Since 2006, some select Saab 9-3s come with GM’s new (for the time) global V6 engine. For you techie types, the 2.8 liter engine comes to the U.S. with 250 hp (less in the ROW- rest of the world) and 258 ft. lbs of torque. For once the U.S. gets the hot engine. Made from a clean sheet of paper, its a 60 degree v motor (reduces vibration), 9.5 to 1 compression ratio (more power), and almost everything possible is made from aluminum (light weight).

This motor (B238L) was designed from go to be turbocharged, unlike it’s predecessor, B308 which was not. The B308 was an Opel engine that Saab designed some heads for, with belt driven cams and later ones had an asymetrical turbo run from the front bank of cylinders. This motor liked to shed belts and it’s belt drive mechanism was redesigned a couple of times. It was not well liked by technicians. You really didn’t get much power difference from the simpler 4 cyl cars either. The B308 came in some 1995-98 900 models, and some 1999-2004 9-5’s.

The B238L has some good features. The cams are chain drive, which all 4 cyl Saab turbos have been all the way back. The cams have variable drive, which is a way of changing the cam profile (something inherently unchangeable because the cams are cast in steel) for better drivability and power at different load conditions. The piston rings are stainless steel, the connecting rods are fractured (for more secure connection) and the pistons are graphite coated and oil cooled. This was all race car stuff just a few years ago. It’s a cool motor.

And the turbo is cool too.

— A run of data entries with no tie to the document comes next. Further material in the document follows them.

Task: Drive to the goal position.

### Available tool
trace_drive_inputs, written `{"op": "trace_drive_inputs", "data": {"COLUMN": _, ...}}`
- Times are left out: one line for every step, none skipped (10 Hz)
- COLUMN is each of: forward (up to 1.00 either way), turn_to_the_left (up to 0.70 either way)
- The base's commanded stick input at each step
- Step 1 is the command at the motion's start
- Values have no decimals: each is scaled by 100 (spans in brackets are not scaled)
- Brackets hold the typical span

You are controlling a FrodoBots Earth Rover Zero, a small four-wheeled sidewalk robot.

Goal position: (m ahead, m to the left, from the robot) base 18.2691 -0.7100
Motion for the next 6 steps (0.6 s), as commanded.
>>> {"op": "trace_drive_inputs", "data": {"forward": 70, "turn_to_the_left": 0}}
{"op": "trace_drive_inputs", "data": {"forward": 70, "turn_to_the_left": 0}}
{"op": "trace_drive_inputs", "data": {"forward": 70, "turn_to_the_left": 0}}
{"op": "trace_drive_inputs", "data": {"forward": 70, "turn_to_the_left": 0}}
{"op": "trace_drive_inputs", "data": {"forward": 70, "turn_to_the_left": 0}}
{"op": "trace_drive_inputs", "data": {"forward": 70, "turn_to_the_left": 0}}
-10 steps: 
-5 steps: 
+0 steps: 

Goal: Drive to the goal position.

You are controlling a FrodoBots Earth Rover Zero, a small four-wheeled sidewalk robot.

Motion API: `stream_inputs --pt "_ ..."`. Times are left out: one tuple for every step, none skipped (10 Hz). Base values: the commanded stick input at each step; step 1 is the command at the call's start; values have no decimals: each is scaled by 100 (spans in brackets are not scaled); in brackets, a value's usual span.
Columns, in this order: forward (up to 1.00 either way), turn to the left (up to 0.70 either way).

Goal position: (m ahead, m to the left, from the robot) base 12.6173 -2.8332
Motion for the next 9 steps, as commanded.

It runs 9 pounds of boost, and has a twin scroll design. Unlike it’s 308 predecessor, the turbo is symetrical (uses both banks of exhaust) and the twin scroll takes advantage of the exhaust pulses to spin up faster. The waste gate is electronically controlled by a pwm signal (pulse width modulated) from the engine’s ecu to keep the turbo spinning on lift off, for better response when your put your foot in it again.

However this engine completely fills up the space alloted to it. Technically this isn’t a problem, as the motor is not bigger than the space it resides in. But it does make for creative repair techniques when you can’t get your hands around it.

I guess you could say that Saab and General Motors aren’t so much car manufacturers as packaging companies.